INTERNET-DRAFT D. Eastlake
Intended Status: Proposed Standard Futurewei Technologies
W. Hao
S. Zhuang
Z. Li
Huawei Technologies
R. Gu
China Mobil
Expires: May 3, 2020 November 4, 2019
BGP Dissemination of
Flow Specification Rules for Tunneled Traffic
draft-ietf-idr-flowspec-nvo3-07
Abstract
This draft specifies a Border Gateway Protocol Network Layer
Reachability Information (BGP NLRI) encoding format for flow
specifications (RFC 5575bis) that can match on a variety of tunneled
traffic. In addition, flow specification components are specified for
certain tunneling header fields.
Status of This Document
This Internet-Draft is submitted in full conformance with the
provisions of BCP 78 and BCP 79.
Distribution of this document is unlimited. Comments should be sent
to the authors or the IDR Working Group mailing list <idr@ietf.org>.
Internet-Drafts are working documents of the Internet Engineering
Task Force (IETF), its areas, and its working groups.
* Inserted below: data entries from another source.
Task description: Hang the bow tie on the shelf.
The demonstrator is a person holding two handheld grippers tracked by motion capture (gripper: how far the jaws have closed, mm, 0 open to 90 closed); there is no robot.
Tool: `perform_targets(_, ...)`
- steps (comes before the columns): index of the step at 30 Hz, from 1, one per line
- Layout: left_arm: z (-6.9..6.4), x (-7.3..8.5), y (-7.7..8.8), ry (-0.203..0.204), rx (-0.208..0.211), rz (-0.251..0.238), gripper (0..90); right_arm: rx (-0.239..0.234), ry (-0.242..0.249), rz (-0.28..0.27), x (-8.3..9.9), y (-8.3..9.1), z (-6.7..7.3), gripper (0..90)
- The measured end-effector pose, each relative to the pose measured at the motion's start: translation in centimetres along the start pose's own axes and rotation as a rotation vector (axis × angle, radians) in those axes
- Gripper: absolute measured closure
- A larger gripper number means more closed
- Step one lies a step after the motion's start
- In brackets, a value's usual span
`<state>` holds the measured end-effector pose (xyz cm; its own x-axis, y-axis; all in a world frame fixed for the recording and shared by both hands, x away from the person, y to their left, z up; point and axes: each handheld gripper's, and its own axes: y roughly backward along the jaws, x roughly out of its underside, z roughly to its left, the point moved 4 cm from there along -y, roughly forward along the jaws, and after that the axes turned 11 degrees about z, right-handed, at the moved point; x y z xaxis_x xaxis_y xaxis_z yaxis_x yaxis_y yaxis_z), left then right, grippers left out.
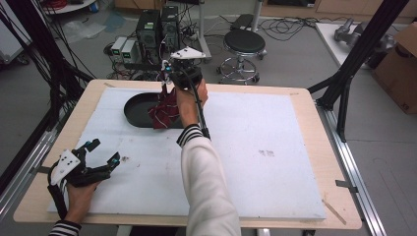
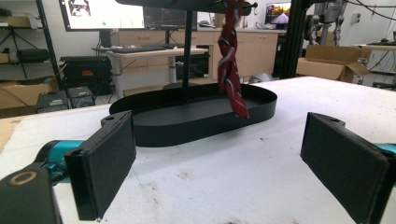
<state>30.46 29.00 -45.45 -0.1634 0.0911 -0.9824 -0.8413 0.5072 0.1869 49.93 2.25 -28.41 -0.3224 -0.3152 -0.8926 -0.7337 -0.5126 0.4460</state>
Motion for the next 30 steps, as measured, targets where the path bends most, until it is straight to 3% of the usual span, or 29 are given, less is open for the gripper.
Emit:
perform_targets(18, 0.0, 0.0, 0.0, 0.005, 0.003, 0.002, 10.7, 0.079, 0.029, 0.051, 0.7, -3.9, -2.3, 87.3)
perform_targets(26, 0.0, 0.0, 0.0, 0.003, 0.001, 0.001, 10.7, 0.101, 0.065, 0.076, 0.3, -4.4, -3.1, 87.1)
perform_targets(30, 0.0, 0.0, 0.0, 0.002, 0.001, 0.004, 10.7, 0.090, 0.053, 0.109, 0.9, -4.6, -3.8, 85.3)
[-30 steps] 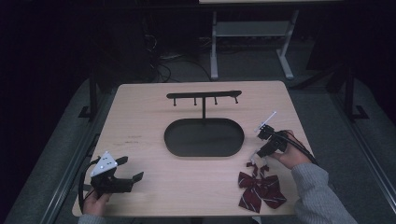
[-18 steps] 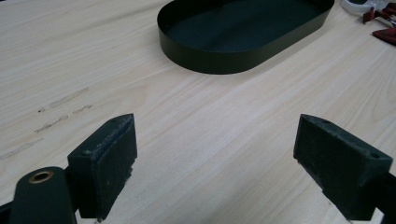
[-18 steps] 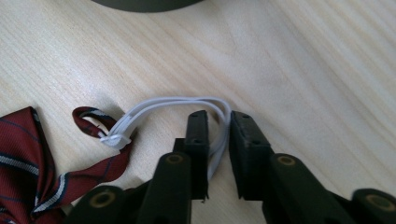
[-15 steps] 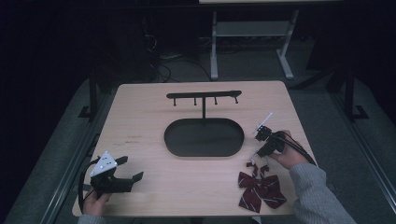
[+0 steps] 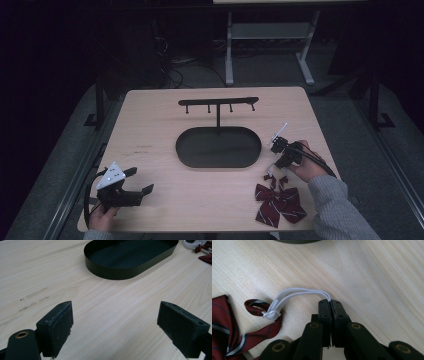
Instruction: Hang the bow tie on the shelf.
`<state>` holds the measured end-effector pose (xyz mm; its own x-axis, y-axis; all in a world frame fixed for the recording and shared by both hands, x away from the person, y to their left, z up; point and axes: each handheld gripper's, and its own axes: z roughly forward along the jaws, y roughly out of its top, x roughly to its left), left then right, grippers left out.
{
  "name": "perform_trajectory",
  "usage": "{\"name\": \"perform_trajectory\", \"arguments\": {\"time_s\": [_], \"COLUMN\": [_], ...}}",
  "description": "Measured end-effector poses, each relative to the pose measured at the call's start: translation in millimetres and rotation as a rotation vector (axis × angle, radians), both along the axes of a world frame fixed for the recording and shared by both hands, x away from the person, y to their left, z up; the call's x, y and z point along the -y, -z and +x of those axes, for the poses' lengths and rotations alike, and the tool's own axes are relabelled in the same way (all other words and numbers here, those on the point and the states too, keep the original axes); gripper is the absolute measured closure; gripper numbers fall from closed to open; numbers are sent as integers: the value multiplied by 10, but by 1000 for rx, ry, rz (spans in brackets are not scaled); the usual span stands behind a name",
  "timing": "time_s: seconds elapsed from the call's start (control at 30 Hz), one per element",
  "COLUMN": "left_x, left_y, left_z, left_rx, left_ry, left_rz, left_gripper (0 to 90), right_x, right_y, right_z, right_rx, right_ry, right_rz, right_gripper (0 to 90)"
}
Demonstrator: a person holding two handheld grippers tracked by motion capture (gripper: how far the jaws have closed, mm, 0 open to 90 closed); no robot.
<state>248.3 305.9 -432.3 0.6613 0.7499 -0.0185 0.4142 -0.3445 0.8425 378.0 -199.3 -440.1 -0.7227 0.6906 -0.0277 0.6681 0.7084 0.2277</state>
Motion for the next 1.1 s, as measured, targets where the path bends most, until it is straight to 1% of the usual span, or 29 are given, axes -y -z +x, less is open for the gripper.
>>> {"name": "perform_trajectory", "arguments": {"time_s": [0.13, 0.2, 0.23, 0.27, 0.33, 0.43, 0.47, 0.5, 0.63, 0.8, 1.0, 1.1], "left_x": [-1, 1, 2, 3, 6, 6, 9, 11, 14, 5, 5, 6], "left_y": [-1, 1, 2, 2, 5, 4, 10, 12, 11, 7, 3, 3], "left_z": [0, 0, 0, 0, 1, 0, 0, 0, 0, -2, -6, -4], "left_rx": [0, 0, 0, 0, 4, 2, 3, 1, 1, 0, 2, 2], "left_ry": [0, 0, 1, 1, 2, 2, 0, -1, 2, -2, 1, 1], "left_rz": [1, 1, 1, 0, 0, 1, -2, -3, 0, 0, 2, 2], "left_gripper": [131, 131, 131, 131, 131, 131, 131, 131, 131, 131, 131, 131], "right_x": [11, 19, 30, 30, 36, 42, 48, 51, 45, 32, 15, -10], "right_y": [-13, -26, -54, -54, -93, -115, -137, -150, -185, -265, -377, -414], "right_z": [-13, -26, -42, -42, -72, -93, -112, -121, -148, -174, -204, -217], "right_rx": [-12, -10, -8, -8, -11, -15, -15, -15, -15, -16, -22, -26], "right_ry": [-4, -4, -7, -7, -18, -23, -30, -33, -42, -58, -79, -94], "right_rz": [5, 10, 23, 23, 49, 60, 77, 83, 91, 106, 148, 146], "right_gripper": [876, 877, 878, 878, 880, 880, 880, 880, 880, 880, 879, 879]}}
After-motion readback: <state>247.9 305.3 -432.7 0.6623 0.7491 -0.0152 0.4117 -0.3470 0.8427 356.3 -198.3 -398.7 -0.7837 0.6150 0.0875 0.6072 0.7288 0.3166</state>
Note that
other groups may also distribute working documents as Internet-
Drafts.
Internet-Drafts are draft documents valid for a maximum of six months
and may be updated, replaced, or obsoleted by other documents at any
time. It is inappropriate to use Internet-Drafts as reference
material or to cite them other than as "work in progress."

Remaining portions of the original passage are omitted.